Ziynet eşyalarının sahibi olan eş boşanma sonrası mal tasfiyesinde malların iadesinde ziynet eşyaları konusunu gündeme getirebileceği gibi, tasfiye davasının öncesinde ve dışında başka bir dava ile de ziynet eşyalarının iadesini sağlayabilir. Çünkü az evvel açıkladığımız gibi ziynet eşyaları kişisel maldır. Düğünde takılan takıların dışında evlilik içinde alınan altın, takı veya başkaca değerli eşyalar için de aynı sonuç söz konusudur. Evlilik içinde alınan hediyeler hukuken diğer tarafa bağışlanmış kabul edilir.

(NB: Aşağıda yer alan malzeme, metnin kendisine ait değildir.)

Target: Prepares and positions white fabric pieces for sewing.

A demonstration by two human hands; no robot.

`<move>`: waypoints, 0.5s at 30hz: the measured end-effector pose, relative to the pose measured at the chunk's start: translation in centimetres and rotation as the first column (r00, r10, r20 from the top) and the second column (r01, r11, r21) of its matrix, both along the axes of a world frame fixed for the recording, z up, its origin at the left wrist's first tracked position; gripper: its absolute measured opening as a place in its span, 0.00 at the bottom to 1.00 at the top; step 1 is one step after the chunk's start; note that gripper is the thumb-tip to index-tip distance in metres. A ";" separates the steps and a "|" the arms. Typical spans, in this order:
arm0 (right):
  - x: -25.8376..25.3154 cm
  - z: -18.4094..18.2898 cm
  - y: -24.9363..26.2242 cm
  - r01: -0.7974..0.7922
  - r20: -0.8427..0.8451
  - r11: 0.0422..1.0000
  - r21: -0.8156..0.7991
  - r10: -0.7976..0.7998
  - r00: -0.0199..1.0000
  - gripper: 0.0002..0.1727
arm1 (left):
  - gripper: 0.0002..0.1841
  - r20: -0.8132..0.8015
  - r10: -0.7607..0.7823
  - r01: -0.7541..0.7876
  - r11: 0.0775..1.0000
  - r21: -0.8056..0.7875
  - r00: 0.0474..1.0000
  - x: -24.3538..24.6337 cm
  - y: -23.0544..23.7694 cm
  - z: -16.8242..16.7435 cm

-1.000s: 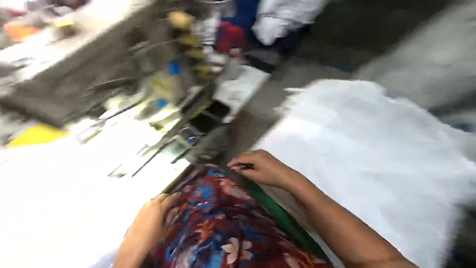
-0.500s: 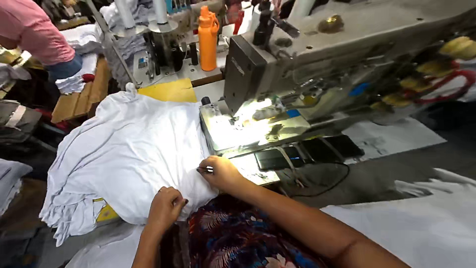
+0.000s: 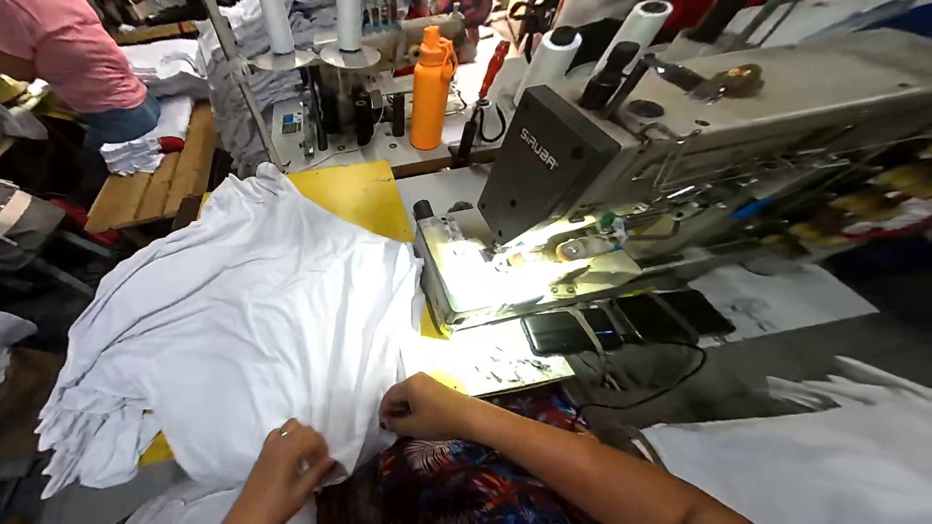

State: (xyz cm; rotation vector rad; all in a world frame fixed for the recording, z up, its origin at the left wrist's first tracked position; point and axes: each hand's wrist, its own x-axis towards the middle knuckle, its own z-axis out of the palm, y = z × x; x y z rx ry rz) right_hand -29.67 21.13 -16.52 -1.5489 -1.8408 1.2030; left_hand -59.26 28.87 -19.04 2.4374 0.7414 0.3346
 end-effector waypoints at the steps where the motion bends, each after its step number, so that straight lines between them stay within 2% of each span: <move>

Ziynet eşyalarına ilişkin davada, ziynet eşyalarının mülkiyetinin tespit edilmesi durumunda bu husus ayni mülkiyet hakkına ilişkin olup, zamanaşımına tabi değildir; fakat istem ziynet eşyalarının tazminine ilişkinse Türk Borçlar Kanunu uyarınca 10 yıllık zamanaşımı dikkate alınacaktır. Ayrıca belirtmekte fayda var, evlilik süresince eşlerin birbirinden olan alacakları için zamanaşımı süresi işlemeye başlamayacağı için 10 yıllık sürenin tayini bu bilgi üzerinden yapılmalıdır.